Consensus and diversity: an action research study designed to analyse the roles of a group of mental health consultant nurses
Article first published online: 19 JUN 2007
Journal of Clinical Nursing
Volume 16, Issue 7, pages 1323–1332, July 2007
How to Cite
Jinks, A. M. and Chalder, G. (2007), Consensus and diversity: an action research study designed to analyse the roles of a group of mental health consultant nurses. Journal of Clinical Nursing, 16: 1323–1332. doi: 10.1111/j.1365-2702.2007.01798.x
- Issue published online: 19 JUN 2007
- Article first published online: 19 JUN 2007
- Submitted for publication: 28 December 2005 Accepted for publication: 23 June 2006
- action research;
- advanced nursing practice;
- consultant nurses;
Aim. The purpose of this action research study was to enable a group of mental health consultant nurses in the UK to map the scope and dimensions of their roles. This initial benchmarking exercise is a precursor to the development of plans for role improvement and evaluation.
Background. There is a growing body of literature that addresses advanced nursing practice roles. There is, however, no international agreement on what constitutes an advanced practice role. A few countries have addressed the statutory requirements governing such roles. Consultant nurses’ roles in the UK are relatively new innovations that aim to enhance care. However, only a few investigations have evaluated the dimensions and impact of these roles.
Methods. The study was framed by use of action research as a form of self-reflective enquiry. Initial data were generated through use of four focus group discussions, which were held with a group of consultant nurses employed predominately at a mental health National Health Service Trust. Five structured confirmatory questionnaires developed from the focus group data were also administered.
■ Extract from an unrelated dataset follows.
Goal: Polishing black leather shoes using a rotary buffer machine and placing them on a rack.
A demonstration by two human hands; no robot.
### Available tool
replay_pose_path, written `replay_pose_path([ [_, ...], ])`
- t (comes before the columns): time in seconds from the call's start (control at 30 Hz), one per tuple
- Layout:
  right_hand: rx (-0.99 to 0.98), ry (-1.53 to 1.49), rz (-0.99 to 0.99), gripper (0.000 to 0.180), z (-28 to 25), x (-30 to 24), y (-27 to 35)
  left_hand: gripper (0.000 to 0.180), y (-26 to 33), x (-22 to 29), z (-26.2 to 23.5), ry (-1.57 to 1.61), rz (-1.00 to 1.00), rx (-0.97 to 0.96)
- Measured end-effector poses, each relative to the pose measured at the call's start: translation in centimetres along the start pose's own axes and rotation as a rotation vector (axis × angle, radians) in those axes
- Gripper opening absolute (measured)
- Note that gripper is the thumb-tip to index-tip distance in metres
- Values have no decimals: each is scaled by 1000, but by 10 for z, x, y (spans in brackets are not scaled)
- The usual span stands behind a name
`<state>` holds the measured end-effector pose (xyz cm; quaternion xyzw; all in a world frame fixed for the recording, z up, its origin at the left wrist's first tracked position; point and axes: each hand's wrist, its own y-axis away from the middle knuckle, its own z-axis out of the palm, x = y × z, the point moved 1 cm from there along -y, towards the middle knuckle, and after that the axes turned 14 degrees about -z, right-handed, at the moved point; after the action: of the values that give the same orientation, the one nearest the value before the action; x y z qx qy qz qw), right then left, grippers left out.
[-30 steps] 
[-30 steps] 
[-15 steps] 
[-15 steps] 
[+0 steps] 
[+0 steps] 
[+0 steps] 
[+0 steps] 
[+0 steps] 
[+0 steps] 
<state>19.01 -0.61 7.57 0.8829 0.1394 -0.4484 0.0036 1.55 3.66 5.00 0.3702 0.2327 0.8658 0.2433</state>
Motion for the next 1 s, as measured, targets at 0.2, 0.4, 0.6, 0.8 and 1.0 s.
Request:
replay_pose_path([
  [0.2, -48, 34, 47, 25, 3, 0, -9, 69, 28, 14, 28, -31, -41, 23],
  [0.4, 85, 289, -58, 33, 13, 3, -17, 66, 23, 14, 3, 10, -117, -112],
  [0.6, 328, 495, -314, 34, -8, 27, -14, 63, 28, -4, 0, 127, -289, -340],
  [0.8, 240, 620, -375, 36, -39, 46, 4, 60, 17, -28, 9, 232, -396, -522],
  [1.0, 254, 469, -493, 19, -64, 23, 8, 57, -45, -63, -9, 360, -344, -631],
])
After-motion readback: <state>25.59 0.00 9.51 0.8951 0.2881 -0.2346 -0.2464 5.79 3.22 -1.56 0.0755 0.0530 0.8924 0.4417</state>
Findings. Analysis of the focus group data gave five themes, 71 categories and 271 items that were used to inform development of the questionnaires. Responses to the questionnaire showed that 61% (n = 166) of the items had non-consensus responses. It was found there was most consensus relating to leadership theme with 63% (n = 19) items having consensus responses. Least agreement was found in the education theme where there was <15% (n = 5) agreement to individual items.
Conclusions. The study demonstrated complexity and variety in how the consultant nurses’ roles in the UK are being developed.
Relevance to clinical practice. The potential for consultant nurse roles to enhance patient care is tremendous. This study provides initial indicators, which the practitioners involved, can use to plot future developments and changes to their roles.